However, I felt like Akeno kept herself as distant as I did from other people, just in a different way. Akeno would often initiate, intimate, physical contact, trying to drag any part of me into her cleavage or between her thighs. Koneko now outright called her a "hentai", a pervert, whenever it happened. Not that it dissuaded her efforts in the least. Koneko had given up trying to catch me being a "hentai". Because I wasn't one.

My thoughts shifted to the petite, cat-like girl, who understood my need for comfortable silence better than anyone. She'd taken to sitting near me during my brief visits to the ORC, not speaking, just existing in the same space. Sometimes she'd offer me one of her sweets—a gesture I appreciated and considered a high honor despite not particularly enjoying Japanese confections. I'd eat them anyway, because the act of sharing seemed important to her.

She knew I didn't care for them either. I could tell by the way her eyes lingered on my face after the first bite, watching for my reaction. But she kept offering, and I kept accepting. A small ritual of connection between two people who preferred observation to participation.

Rounding out my thoughts of the group, I was really grateful for Kiba. And I could tell Kiba felt the same way. He was now much more lively compared to when we first met. His eyes seemed normal now, full of mystery yes, but warm.

His change in demeanor had earned him a fan club of his own, something I found hilarious. Kiba looked at me strangely for a while when I actually laughed in his face, but I suppose he wasn't used to hearing that laugh. It made me think back to the time when three girls tried to confess to him at the sam–

My energy sense pinged, interrupting my reverie. Something moving fast about a quarter-mile east—erratic, panicked motion. I flash-stepped toward it, closing the distance in seconds.

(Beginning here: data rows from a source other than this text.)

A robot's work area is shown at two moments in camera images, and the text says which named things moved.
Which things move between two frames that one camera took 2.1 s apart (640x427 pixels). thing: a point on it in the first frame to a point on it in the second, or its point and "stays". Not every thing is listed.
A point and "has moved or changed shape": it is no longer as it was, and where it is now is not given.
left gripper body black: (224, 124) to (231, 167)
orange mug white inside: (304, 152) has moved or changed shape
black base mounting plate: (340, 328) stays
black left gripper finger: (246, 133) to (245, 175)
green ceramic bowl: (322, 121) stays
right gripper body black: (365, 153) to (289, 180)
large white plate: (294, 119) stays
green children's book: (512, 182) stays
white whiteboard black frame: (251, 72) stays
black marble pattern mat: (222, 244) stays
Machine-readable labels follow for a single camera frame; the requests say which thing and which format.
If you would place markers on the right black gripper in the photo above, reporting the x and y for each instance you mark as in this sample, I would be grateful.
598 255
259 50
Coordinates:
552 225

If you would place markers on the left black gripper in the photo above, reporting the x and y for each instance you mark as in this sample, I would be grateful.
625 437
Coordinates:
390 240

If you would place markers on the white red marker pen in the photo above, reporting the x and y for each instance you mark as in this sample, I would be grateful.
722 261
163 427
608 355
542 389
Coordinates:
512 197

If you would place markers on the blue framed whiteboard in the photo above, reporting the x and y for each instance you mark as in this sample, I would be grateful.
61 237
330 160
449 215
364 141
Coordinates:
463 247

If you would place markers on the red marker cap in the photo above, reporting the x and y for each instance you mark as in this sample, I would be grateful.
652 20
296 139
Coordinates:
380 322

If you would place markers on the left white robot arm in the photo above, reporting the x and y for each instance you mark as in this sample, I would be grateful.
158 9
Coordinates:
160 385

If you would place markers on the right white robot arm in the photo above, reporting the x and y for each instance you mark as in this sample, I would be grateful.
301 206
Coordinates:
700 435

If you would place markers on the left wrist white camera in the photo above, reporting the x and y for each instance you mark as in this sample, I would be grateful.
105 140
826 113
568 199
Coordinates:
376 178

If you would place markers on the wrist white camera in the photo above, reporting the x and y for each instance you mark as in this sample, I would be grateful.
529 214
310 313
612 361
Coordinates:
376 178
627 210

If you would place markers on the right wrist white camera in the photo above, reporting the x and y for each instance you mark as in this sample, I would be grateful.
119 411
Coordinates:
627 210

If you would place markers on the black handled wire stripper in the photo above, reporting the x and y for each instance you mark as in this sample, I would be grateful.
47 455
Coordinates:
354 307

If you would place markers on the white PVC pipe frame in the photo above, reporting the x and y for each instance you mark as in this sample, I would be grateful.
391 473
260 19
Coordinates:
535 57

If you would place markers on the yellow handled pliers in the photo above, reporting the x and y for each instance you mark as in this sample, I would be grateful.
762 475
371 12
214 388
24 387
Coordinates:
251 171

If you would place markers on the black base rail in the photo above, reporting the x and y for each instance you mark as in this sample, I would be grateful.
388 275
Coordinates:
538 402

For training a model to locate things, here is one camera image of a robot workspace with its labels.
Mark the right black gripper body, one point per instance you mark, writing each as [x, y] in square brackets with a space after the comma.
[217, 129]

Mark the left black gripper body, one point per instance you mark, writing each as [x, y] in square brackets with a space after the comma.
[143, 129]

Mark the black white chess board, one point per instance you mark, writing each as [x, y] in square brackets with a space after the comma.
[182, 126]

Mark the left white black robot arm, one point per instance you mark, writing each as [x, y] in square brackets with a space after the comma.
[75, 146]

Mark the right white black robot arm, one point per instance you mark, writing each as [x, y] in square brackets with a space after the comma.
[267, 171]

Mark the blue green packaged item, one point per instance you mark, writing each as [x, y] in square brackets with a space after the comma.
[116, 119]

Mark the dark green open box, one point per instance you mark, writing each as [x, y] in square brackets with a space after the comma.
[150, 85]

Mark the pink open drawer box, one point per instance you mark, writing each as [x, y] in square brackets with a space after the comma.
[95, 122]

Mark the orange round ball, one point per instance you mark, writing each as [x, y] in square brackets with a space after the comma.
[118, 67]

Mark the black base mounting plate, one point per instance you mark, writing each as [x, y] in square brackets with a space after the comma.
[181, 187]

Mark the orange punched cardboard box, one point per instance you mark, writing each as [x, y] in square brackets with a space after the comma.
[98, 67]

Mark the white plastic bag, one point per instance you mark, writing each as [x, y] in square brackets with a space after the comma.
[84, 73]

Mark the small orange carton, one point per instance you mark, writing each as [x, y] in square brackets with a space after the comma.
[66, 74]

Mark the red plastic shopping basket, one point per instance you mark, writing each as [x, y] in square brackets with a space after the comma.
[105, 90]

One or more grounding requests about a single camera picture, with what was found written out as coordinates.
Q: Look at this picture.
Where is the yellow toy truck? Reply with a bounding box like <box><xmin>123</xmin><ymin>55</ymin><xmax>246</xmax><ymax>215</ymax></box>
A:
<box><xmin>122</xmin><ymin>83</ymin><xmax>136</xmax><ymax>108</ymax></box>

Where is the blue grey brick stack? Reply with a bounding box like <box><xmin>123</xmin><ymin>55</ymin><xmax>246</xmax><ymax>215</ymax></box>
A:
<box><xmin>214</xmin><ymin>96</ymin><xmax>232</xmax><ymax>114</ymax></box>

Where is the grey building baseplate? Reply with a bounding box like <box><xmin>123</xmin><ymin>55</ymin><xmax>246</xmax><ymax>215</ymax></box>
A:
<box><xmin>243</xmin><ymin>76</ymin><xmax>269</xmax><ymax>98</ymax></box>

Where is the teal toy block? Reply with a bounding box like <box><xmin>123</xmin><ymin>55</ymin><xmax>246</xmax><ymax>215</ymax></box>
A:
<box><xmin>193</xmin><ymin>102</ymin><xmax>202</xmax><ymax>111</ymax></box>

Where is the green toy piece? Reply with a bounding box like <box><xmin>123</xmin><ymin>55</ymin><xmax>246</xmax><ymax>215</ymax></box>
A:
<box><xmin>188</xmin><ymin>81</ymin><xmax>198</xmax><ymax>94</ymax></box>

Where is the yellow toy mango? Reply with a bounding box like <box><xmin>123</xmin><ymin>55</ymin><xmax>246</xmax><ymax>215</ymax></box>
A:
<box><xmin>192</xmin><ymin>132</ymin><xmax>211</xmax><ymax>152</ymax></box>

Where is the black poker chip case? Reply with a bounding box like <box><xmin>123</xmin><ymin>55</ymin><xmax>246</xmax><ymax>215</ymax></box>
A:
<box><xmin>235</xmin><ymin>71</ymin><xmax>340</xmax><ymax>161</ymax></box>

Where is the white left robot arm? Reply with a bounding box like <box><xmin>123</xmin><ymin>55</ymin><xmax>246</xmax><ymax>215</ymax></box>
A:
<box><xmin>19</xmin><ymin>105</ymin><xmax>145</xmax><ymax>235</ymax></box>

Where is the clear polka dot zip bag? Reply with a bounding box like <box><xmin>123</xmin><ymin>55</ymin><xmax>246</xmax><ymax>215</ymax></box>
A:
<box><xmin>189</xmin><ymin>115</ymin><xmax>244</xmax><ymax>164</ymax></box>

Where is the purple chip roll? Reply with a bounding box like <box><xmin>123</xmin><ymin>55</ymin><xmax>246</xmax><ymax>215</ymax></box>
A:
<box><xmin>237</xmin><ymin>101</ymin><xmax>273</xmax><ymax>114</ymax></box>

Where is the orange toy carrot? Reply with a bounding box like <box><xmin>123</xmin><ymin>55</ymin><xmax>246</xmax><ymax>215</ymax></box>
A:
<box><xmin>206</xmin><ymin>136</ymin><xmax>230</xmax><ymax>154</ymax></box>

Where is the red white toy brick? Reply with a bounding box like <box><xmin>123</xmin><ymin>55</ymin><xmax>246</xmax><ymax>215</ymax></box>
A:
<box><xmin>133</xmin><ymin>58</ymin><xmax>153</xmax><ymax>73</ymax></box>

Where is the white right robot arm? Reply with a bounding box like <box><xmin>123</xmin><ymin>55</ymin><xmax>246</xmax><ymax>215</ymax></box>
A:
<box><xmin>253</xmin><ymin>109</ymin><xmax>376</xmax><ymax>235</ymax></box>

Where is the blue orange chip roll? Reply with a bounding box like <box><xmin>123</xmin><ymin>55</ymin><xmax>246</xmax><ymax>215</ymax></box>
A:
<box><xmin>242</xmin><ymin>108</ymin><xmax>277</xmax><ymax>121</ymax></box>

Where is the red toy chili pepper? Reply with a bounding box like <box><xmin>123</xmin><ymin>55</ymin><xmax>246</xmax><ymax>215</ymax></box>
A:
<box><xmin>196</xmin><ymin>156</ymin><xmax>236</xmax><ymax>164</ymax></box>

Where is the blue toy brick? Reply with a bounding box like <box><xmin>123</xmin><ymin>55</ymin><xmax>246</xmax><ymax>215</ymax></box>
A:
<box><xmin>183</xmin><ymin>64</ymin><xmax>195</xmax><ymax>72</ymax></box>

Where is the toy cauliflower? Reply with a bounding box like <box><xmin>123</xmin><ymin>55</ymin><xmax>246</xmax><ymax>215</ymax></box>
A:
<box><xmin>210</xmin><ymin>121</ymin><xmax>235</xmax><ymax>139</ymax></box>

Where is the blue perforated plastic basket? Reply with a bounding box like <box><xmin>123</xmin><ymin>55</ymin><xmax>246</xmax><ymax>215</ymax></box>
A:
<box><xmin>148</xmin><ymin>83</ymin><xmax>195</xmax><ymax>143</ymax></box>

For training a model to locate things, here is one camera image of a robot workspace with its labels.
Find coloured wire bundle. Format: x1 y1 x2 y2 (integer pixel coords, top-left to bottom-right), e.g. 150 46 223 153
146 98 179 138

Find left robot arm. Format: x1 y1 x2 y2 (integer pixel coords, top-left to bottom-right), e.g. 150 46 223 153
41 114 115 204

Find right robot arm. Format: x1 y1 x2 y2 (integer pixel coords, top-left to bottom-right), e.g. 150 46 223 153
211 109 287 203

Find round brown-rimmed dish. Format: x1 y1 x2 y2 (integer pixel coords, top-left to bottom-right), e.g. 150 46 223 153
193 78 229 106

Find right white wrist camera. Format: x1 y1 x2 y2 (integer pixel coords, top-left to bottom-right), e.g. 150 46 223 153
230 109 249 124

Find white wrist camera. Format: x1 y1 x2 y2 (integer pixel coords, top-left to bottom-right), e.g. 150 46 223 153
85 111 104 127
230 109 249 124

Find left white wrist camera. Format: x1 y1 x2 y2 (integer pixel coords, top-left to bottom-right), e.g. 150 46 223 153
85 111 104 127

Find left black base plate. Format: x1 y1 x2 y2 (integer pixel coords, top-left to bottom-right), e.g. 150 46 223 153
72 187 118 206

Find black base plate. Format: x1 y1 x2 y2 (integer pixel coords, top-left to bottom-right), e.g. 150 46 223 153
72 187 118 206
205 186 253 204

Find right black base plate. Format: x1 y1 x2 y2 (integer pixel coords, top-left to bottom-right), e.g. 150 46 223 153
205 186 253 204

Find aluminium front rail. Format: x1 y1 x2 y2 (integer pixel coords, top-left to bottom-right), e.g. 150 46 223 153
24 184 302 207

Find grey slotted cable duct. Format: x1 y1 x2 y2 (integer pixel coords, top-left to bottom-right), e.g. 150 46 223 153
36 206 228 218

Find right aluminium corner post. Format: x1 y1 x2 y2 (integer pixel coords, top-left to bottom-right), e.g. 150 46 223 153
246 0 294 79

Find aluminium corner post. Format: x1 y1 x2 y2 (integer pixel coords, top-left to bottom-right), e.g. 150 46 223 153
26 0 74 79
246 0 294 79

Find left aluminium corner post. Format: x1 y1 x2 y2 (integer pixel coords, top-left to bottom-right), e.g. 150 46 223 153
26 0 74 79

I spotted it immediately: a stray devil with the lower body of a leopard and the torso of a human female, its face distorted with terror as it bounded through the underbrush. It was running from something, not hunting—its movements frenzied and desperate.

I dropped to the forest floor directly in its path. It skidded to a halt, eyes wild with fear that shifted to confusion when it saw me.

"Human?" it hissed, voice like gravel on silk. "No. Not just human. What—"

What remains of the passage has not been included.